===== Data excerpt =====
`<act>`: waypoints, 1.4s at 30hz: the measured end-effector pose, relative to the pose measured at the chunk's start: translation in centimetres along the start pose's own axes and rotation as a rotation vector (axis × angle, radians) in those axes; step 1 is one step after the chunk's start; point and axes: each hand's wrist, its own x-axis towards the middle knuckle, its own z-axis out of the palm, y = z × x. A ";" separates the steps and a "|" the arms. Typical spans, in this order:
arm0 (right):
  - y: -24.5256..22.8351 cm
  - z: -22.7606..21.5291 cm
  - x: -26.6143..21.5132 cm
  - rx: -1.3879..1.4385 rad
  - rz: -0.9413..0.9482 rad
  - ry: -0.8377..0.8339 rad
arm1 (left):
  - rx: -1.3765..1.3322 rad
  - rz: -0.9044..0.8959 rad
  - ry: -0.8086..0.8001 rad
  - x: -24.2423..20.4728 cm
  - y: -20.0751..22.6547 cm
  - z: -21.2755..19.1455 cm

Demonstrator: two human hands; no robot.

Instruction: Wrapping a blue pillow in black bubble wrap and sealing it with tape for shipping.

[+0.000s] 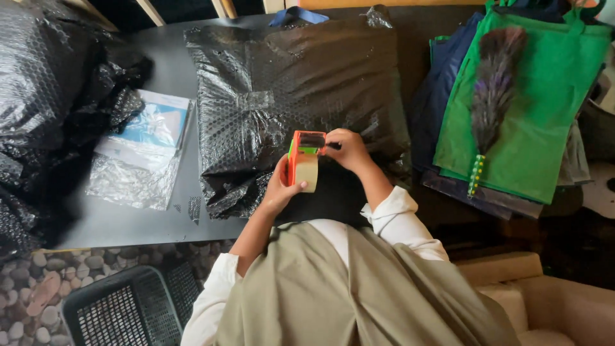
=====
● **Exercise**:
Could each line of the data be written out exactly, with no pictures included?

● **Answer section**:
`<act>`: waypoints, 1.4s at 30hz: the measured end-effector pose, relative to the pose measured at the chunk's start: translation in centimetres along the start pose's own axes and rotation as a rotation vector (axis × angle, radians) in those axes; step 1 is one step after the chunk's start; point and axes: each hand's wrist, its own x-axis towards the middle knuckle, its own z-axis out of the palm, y = z × x. A ";" separates the steps and a "|" the arms. Typical spans, in this order:
arm0 (right):
  - y: -24.5256..22.8351 cm
  - z: -22.7606..21.5291 cm
  - x: -26.6143..21.5132 cm
  - rx: -1.3879..1.4385 rad
  - rz: -0.9413..0.9482 rad
  - ry: -0.8377..0.8339 rad
arm1 (left):
  - rx: -1.3765..1.3322 rad
  - rz: -0.9044..0.8959 rad
  - ry: -0.8086..0.8001 rad
  - x: -24.2423..20.4728 cm
  - y: -20.0751..22.6547 cm
  - z: -21.2755..19.1455 cm

Demonstrator: two human hands; no robot.

Instruction: Wrapping a blue pillow in black bubble wrap and sealing it with tape for shipping.

[+0.000s] 

No additional output will be produced.